Step 2: commit messages and files changed
commit messages:
Remove redundant overflow checks in list and tuple implementation
files changed:
I’mo familiar with C, it’s kinda uncomfortable to review code I’m not familiar with. However, this is also a good way to learn c in a real project, right? let’s dive into the code.
Step 3: dive into the code
Search context
The changed locate at function ins1 which lack of comments.
ins1(PyListObject *self, Py_ssize_t where, PyObject *v)
{
Py_ssize_t i, n = Py_SIZE(self);
...
/* Check the list is full or not
if (n == PY_SSIZE_T_MAX) {
PyErr_SetString(PyExc_OverflowError,
"cannot add more objects to list");
return -1;
}
}
After I search the call stack, this method is used to insert an item in a list. For example:
lst = []
# We will call function ins1 when inserting value in a list
lst.insert(10, 0)
BTW, what is PY_SSIZE_T_MAX actually, I found sys.maxsize in the document
An integer giving the maximum value a variable of type Py_ssize_t can take. It’s usually 2**31 - 1 on a 32-bit platform and 2**63 - 1 on a 64-bit platform.

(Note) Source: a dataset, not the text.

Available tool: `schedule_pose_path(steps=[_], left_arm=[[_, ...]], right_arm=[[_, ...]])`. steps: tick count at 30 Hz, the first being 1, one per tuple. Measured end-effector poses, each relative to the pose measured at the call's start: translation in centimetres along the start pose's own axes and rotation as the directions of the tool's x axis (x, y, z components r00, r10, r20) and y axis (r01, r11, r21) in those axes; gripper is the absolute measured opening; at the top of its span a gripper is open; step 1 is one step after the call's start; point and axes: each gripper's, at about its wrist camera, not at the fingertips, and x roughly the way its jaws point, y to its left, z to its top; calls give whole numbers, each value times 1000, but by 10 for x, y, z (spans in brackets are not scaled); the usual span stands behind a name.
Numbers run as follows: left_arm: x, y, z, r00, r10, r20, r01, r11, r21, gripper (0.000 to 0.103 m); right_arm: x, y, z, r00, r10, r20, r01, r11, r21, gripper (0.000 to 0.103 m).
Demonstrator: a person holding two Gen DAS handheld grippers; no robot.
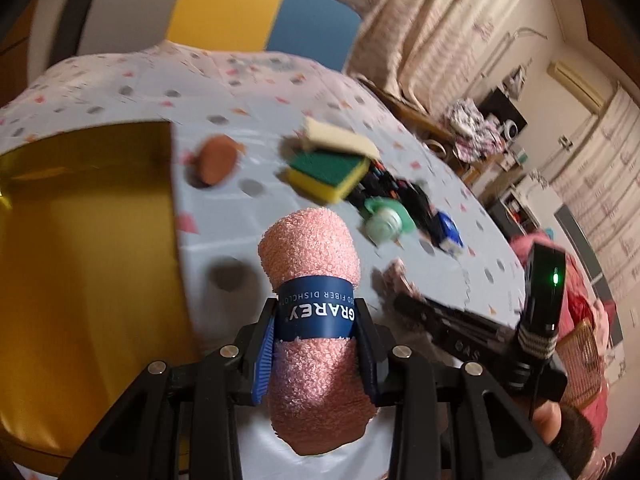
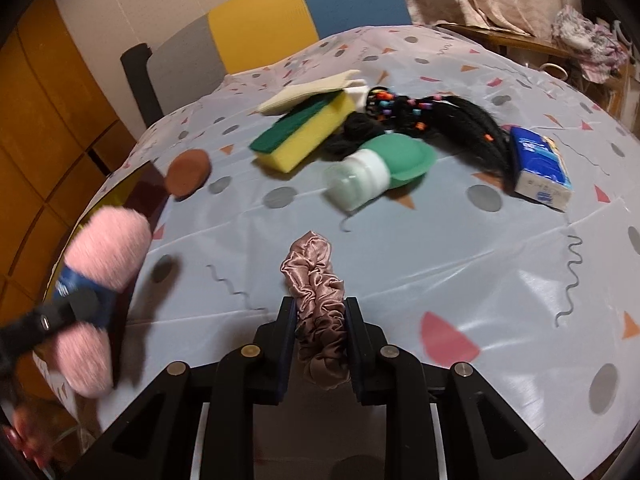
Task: Organize rigid objects
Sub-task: 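Carry the towel roll toward the gold tray with the left tool while the right tool grasps the scrunchie, then release the towel into the gold tray with the left tool while the right tool drops the scrunchie there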
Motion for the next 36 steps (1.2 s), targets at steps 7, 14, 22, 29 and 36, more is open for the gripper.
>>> schedule_pose_path(steps=[7,14,22,29,36], left_arm=[[-40,64,19,992,105,65,-99,991,-90,35],[-54,137,41,975,216,46,-207,966,-155,35],[-32,213,65,928,364,-76,-372,903,-212,35],[-22,239,77,836,536,-118,-548,823,-147,42],[-56,238,83,822,567,-43,-566,809,-159,79]], right_arm=[[-3,26,-3,1000,9,-3,-9,999,-37,24],[-9,51,0,1000,25,3,-24,997,-68,24],[-23,82,8,998,58,30,-55,992,-116,24],[-27,101,14,997,70,35,-64,986,-154,24],[-23,125,19,995,102,19,-96,975,-199,24]])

This PR said the max number of a list should be PY_SSIZE_T_MAX / sizeof(PyObject*) instead of PY_SSIZE_T_MAX so we overcheck in the code.
Step 4: Prove speculation
W can find The maxium number in the list in list_resize
new_allocated = (size_t)newsize + (newsize >> 3) + (newsize < 9 ? 3 : 6);
if (new_allocated > (size_t)PY_SSIZE_T_MAX / sizeof(PyObject *)) {
PyErr_NoMemory();
return -1;
}
And According to PEP353
A new type Py_ssize_t is introduced, which has the same size as the compiler’s size_t type, but is signed. It will be a typedef for ssize_t where available.
I don’t know why we use siez_t here, so I asked at python.zulipchat, Ammar Askar gave me a great answer. So, after that, I left some comments on the PR, I suggested to keep the error messages add some edit.
Conclusion
I’m not afraid of C that much, I reviewed the C syntax and I found it’s much easier than I learned before, I also found another challenge for myself, find the difference of sys.max, PY_SSIZE_T_MAX and SIZE_MAX.